The glutamate uptake activity was measured according to a previously published method with minor modification.13,27,28 In brief, animals (n = 20; 10 for formalin and saline and 10 for CFA and saline) were killed by exposure to carbon dioxide, and fresh tissue samples from the L4 and L5 spinal dorsal horns were removed as quickly as possible by laminectomy. Dorsal horns ipsilateral and contralateral to formalin or CFA injection were homogenized separately in an ice-cold buffer solution containing: 0.5 mM EDTA, 0.5 mM EGTA, 0.2 mM phenylmethylsulfonyl fluoride, 0.32 M sucrose, 5 μg/ml pepstatin, 5 μg/ml aprotinin, 20 μg/ml trypsin inhibitor, 4 μg/ml leupeptin, and 0.01 M phosphate-buffered saline. The homogenates were centrifuged at 1,000g for 20 min at 4°C, and the supernatant was collected. The remaining pellets were resuspended by using the same buffer solution and recentrifuged at 1,000g for 20 min at 4°C. The two supernatants were combined and centrifuged again at 25,000g for 10 min at 4°C. The resulting synaptosomal pellets, which contain both neuronal and glial glutamate transporters,29,30 were suspended in Krebs solutions with or without Na+. The glutamate uptake activity was determined by incubating the synaptosome preparation with a solution containing [3H] L-glutamate (0.4 μCi/mmol; Amersham, Piscataway, NJ) at 37°C for 4 min. The reaction was terminated by filtering the synaptosomes through a Whatman GF/B filter (Maidstone, United Kingdom) presoaked in the same buffer solution. Then the filter was transferred to a vial containing scintillation cocktail. The radioactivity in the final samples was measured by a liquid scintillation counter.

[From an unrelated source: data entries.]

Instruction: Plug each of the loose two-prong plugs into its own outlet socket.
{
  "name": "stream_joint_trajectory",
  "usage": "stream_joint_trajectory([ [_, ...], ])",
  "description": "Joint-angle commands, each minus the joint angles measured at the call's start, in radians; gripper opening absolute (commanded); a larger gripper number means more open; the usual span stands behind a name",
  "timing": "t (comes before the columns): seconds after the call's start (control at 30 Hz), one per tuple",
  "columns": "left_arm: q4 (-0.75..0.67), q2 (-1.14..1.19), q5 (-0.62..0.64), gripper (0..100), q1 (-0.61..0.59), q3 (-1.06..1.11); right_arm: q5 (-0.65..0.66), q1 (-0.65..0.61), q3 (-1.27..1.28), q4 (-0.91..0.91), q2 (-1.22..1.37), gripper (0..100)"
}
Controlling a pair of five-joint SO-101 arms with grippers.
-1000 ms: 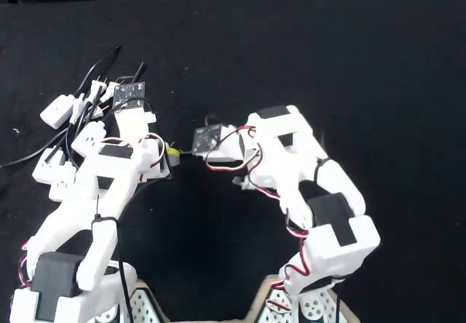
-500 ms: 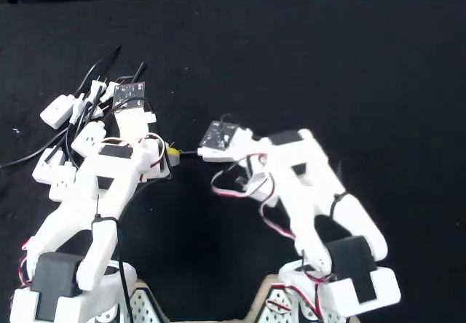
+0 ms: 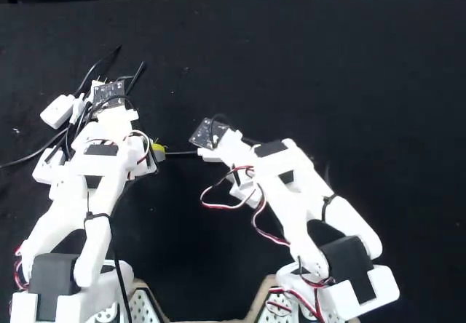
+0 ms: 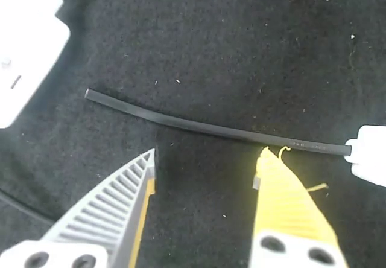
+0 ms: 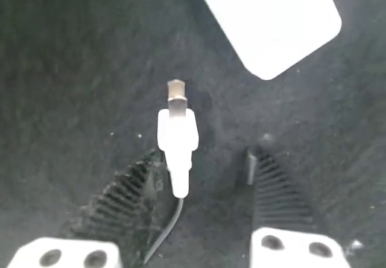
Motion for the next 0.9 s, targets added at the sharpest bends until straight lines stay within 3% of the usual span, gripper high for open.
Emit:
stream_joint_trajectory([
  [0.0, -0.006, -0.014, 0.008, 27, -0.002, -0.016, -0.012, -0.012, -0.001, -0.023, -0.05, 16.1],
  [0.37, -0.006, -0.008, 0.008, 27, -0.004, -0.016, -0.11, -0.063, 0.01, -0.023, -0.05, 14.5],
  [0.53, -0.006, -0.008, 0.008, 27, -0.005, -0.015, -0.172, -0.104, 0.051, -0.107, -0.05, 14.5],
  [0.87, -0.006, -0.008, 0.008, 27, -0.005, -0.013, -0.167, -0.084, 0.108, -0.117, -0.053, 14.2],
])
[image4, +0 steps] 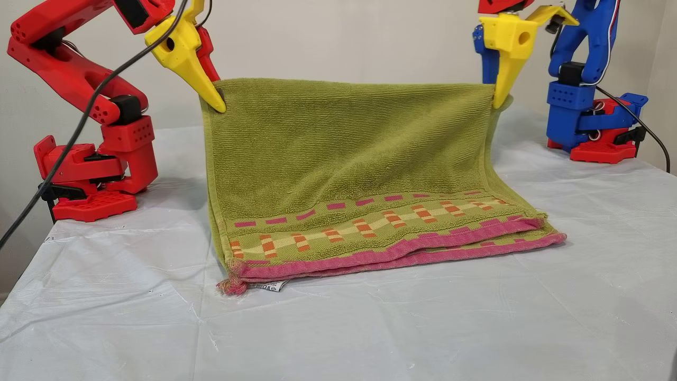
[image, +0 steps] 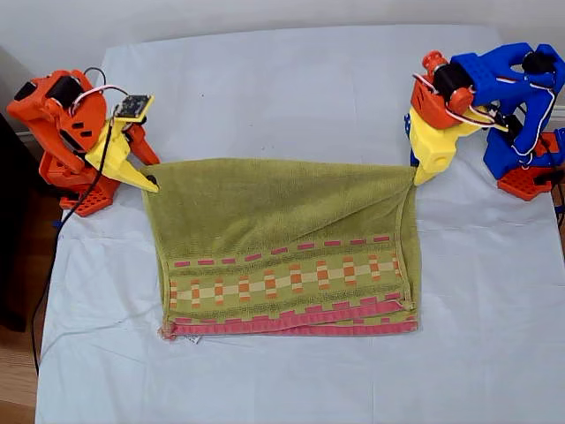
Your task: Fold the towel.
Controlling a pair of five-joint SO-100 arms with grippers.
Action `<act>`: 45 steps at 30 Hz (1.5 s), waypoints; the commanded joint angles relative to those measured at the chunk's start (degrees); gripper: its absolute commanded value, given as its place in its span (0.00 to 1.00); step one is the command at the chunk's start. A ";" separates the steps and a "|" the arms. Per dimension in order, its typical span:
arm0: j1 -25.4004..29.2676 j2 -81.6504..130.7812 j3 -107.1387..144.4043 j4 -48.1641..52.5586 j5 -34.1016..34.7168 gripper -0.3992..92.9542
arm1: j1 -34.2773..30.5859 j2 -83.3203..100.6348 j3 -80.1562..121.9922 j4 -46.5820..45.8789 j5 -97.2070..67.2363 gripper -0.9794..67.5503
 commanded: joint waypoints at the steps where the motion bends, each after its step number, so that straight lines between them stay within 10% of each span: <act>1: 6.24 -3.25 -3.43 -4.48 0.26 0.00 | -3.96 -3.16 -10.28 0.35 1.14 0.02; 14: 16.96 -21.80 -9.67 -18.28 0.79 0.00 | -12.66 -21.97 -30.76 0.35 4.57 0.02; 35: 18.98 -28.04 0.35 -40.52 4.04 0.03 | -19.07 -48.60 -58.27 0.35 6.42 0.03; 39: 18.28 -28.39 1.93 -42.54 3.78 0.12 | -19.34 -49.04 -58.62 0.44 6.42 0.12; 41: 18.11 -27.51 3.43 -42.36 1.14 0.20 | -19.69 -49.48 -59.41 0.44 5.80 0.48; 45: 17.93 -26.89 5.10 -44.47 0.79 0.39 | -20.30 -50.45 -61.26 0.44 5.71 0.53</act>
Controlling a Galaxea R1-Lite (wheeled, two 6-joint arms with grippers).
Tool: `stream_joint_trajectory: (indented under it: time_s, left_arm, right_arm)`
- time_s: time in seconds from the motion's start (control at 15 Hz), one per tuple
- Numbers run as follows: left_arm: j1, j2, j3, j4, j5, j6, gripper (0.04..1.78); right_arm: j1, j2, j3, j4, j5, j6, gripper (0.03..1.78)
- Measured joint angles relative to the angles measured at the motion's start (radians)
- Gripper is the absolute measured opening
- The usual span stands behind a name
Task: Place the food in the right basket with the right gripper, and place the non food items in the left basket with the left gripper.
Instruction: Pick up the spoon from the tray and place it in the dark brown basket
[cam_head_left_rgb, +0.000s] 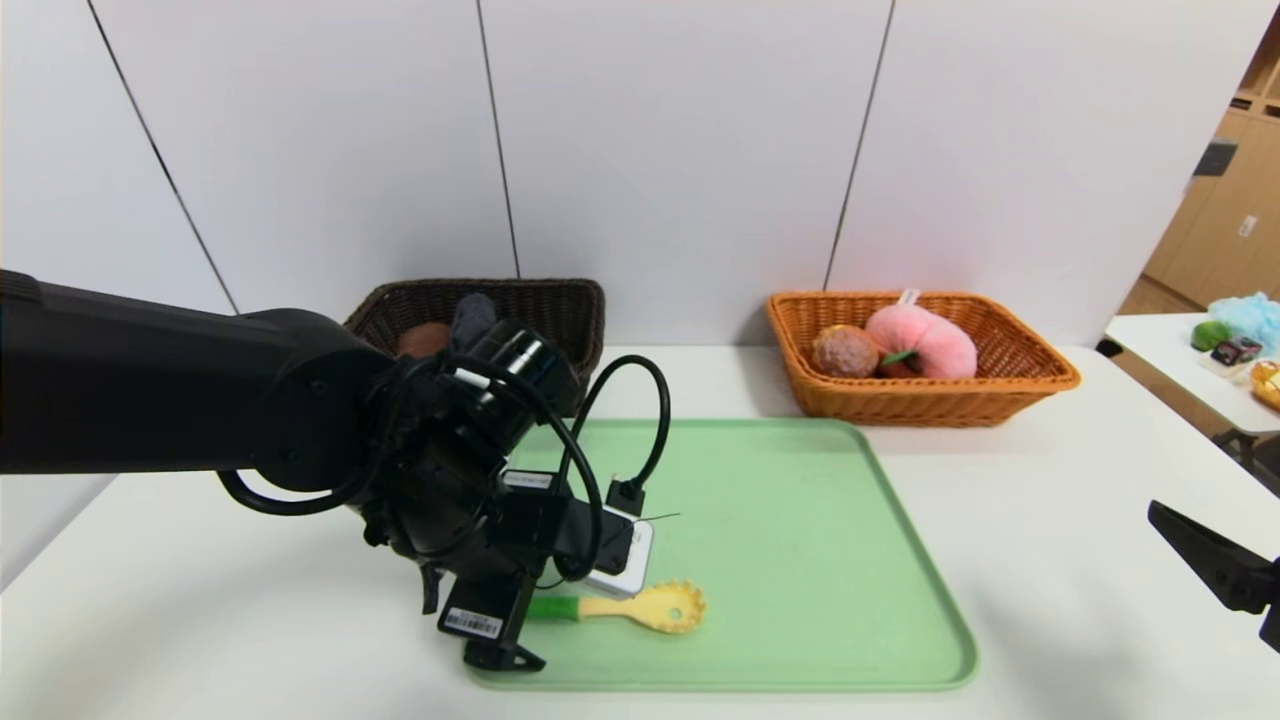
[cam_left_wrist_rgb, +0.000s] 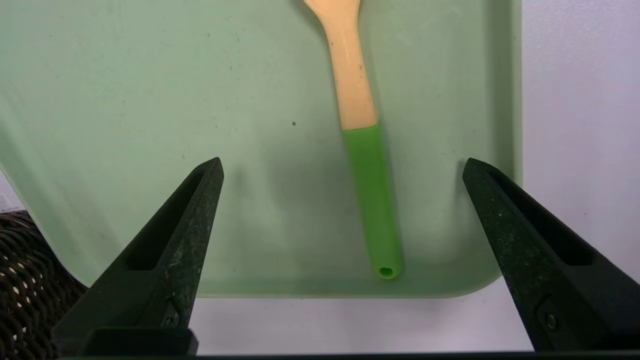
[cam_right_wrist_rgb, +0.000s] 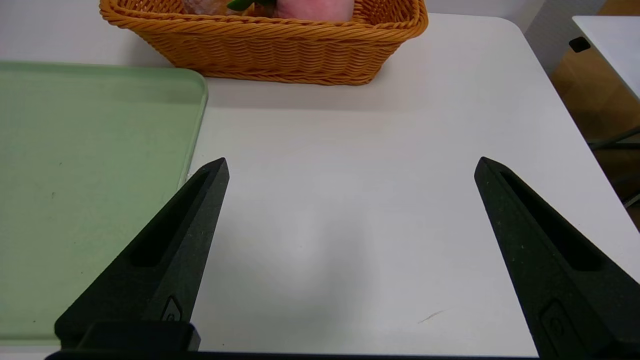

The behavioral data were statistically assessed by one-way analysis of variance. Intergroup differences were analyzed by Tukey’s test. Western blot, histological, and glutamate uptake data were statistically assessed by paired Student’s t-test to compare the saline-treated (or naïve) and formalin- or CFA-treated groups. Locomotor data were assessed by a rank sum test. All statistical analyses were performed using a statistical software package (SigmaPlot/SigmaStat, Systat, Port Richmond, CA). All statistical tests were two-tailed with a significance level of P < 0.05. Data are reported as mean ± standard error.
We have previously shown expression of EAAC1 messenger RNA and protein in DRG neurons and their central terminals.6,11 Consistent with those findings, we observed EAAC1-positive cells in the DRG, mostly in small cells (Fig. 1A). In spinal cord, EAAC1 immunoreactivity was distributed predominantly in the superficial dorsal horn (Fig. 1B). Under electron microscopy, the immunogold labeling for EAAC1 was associated with postsynaptic membrane, presynaptic membrane, and the extrasynaptic membrane of the axonal terminals and postsynaptic dendrites in the superficial dorsal horn (Fig. 1Ca–c). These synaptic contacts were asymmetrical (Fig. 1Ca–c). To further identify whether EAAC1 was localized in the primary afferent terminals, we used calcitonin gene-related peptide as a marker for nociceptive afferent terminals.31,32 Double immunogold labeling revealed that EAAC1 was co-localized with calcitonin gene-related peptide in the axons and terminals in the superficial dorsal horn (Fig. 1Cd–e). These axons and terminals contained numerous clear vesicles and a few dense core ones (Fig. 1Cd–e).
We also examined expression and distribution of GLAST and GLT-1 in the DRG and spinal cord. Reverse transcriptase-PCR analysis revealed GLAST messenger RNA expression in the DRG, spinal cord, hippocampus, and cortex of adult rats, whereas GLT-1 messenger RNA was expressed in spinal cord, hippocampus, and cortex, but not in the DRG (Fig. 2A). PCR products of the sizes predicted from the corresponding complementary DNA sequences were detected. Nucleotide sequence analysis by automatic DNA sequencing verified that the PCR products corresponded to the complementary DNA sequences. GLAST and GLT-1 protein expression was strong in dorsal horn and weak in ventral horn but was undetectable in the DRG (Fig. 2B). Consistently, immunohistochemical experiments showed GLAST and GLT-1 immunoreactivity to be concentrated in the superficial dorsal horn (Figs. 2C and 2D). Under electron microcopy, immunogold labeling for GLT-1 appeared to label glia exclusively and abundantly in the superficial dorsal horn (Fig. 2E). Immunogold labeling for GLAST was prominent among glial filaments and in glial membranes in the superficial dorsal horn (Fig. 2F). These GLT-1- and GLAST-labeled glial leaflets surround dendritic spines and the dendritic and/or axonal elements of asymmetrical axo-dendritic synapses (Figs. 2E and 2F).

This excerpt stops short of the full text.